Iglesia de San Roque en Tobarra

Se trata de un edificio construido en los años 60 del siglo XX sobre una antigua ermita del mismo nombre, debido a la escasa capacidad y el progresivo deterioro de la misma.

En noviembre de 1966 ya existe un anteproyecto realizado por los arquitectos Alfonso Quereizaeta y José Antonio Arenillas, de Madrid, aunque el definitivo se lo llevaron Ricardo Aroca y Luis E. Burkhalter, también de Madrid. Su presupuesto, que se conserva en el archivo diocesano (a 5 de enero de 1966) ascendía a 2.226.899 pesetas, siendo un proyecto consistente en residencia-colegio y convento para las Hermanas Apostólicas de Cristo Crucificado. El proyecto definitivo data de julio del 68.

La Iglesia se levantaría en un solar del paraje conocido como "el Ojo Manzano. La urgencia de una nueva parroquia hace que el proyecto de colegio pase a segundo plano.

La primera piedra se pone el 10 de julio de 1968, con la asistencia del obispo don Arturo Tabera, el párroco don Ramón González Cid y el alcalde don Tomás Pinar Pastor.

Las obras comienzan el 14 de febrero del año siguiente y se prolongan excesivamente hasta ser inaugurada la Iglesia el 14 de abril de 1973, el Sábado de Ramos.

Ni las Hermanas de Cristo Crucificado, ni las hermanas Presentacionistas (a las que también se les ofrece) acaban ocupando el Convento.

El retablo del viejo templo, realizado a la cera fundida con pigmentos por Jordi Samsó (1929-2009) en 1959, se traslada en septiembre de 1980 al altar de la nueva parroquia, por iniciativa de Juan Francisco García, que encarga su adaptación al nuevo espacio al pintor local Santiago Jiménez López, pues se pasa de los 6 metros originales a los 4'5 de la pared del moderno templo.
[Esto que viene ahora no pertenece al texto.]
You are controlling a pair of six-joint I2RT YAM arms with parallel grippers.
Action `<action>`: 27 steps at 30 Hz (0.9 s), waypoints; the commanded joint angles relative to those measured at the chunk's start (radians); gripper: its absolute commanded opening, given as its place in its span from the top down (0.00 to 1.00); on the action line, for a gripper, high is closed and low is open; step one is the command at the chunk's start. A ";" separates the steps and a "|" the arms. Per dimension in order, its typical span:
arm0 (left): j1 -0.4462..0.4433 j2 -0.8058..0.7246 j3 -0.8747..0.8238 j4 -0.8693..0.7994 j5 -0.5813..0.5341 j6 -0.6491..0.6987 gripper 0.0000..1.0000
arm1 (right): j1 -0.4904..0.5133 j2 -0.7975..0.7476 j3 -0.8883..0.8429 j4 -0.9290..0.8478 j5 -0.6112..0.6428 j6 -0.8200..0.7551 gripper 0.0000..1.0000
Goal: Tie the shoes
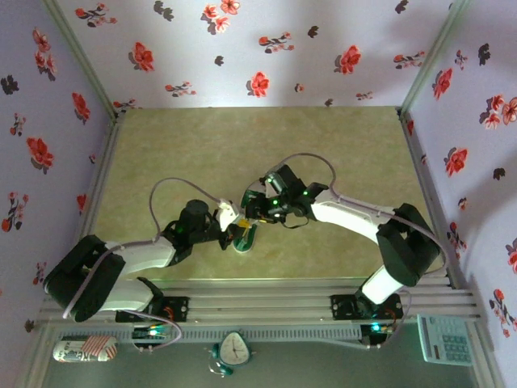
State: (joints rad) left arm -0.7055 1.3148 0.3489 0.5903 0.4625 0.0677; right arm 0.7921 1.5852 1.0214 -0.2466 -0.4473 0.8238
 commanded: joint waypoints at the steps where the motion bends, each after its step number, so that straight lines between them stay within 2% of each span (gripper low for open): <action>1: -0.008 -0.012 0.028 -0.013 -0.012 0.035 1.00 | 0.009 0.021 0.033 0.010 -0.019 0.018 0.67; 15: -0.016 -0.022 0.030 -0.033 -0.010 0.047 1.00 | 0.018 0.067 0.081 -0.077 0.025 -0.022 0.66; 27: -0.018 -0.039 0.022 -0.040 -0.019 0.047 1.00 | 0.026 0.101 0.107 -0.137 0.069 -0.052 0.71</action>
State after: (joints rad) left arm -0.7155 1.2995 0.3588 0.5442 0.4519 0.0898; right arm 0.8062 1.6737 1.1034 -0.3431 -0.4065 0.7956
Con Florencio Ballesteros, en 1992, se realizan una serie de reformas: ubica la vivienda en la planta baja (donde se encontraba la Capilla de la Confesión y Jesús del Prendimiento), suprime el biombo del altar, y la estructura vertical sobre el mismo. Se cambian las sillas rojas por bancos de madera y los confesionarios se sitúan en la parte baja frente al coro.

En 1998, se cambia el tejado de uralita, que se había revelado como uno de los elementos más frágiles del edificio, por una sobrecubierta de zinc galvanizado con fibra de vidrio, abriendo un patio de luces interior sobre el altar.

La última reforma llega en 2006 con Antonio Carrascosa y Antonio Pérez, cambiándose el suelo a base de ladrillo de barro por otro de granito rojo.

Se trata de todo un complejo parroquial, con templo, despachos, salas de catequesis, vivienda, placeta... realizado en ladrillo, piedra y hierro. El templo, rectangular, tiene una estructura parecida a una gran tienda de campaña, con una cubierta muy inclinada. A él se accede a través de una placeta con escaleras a la calle Francisco Cano Fontecha y a través de una rampa y escaleras a Reina Sofía.

Una vez en el interior lo que más destaca es el gran muro de ladrillo, que recuerda al estilo mudéjar.

El altar está realizado con piedra y hierro, y el ambón de madera. En 1992 se suprime el biombo que permitía cerrar el altar para convertir el templo en un salón de actos.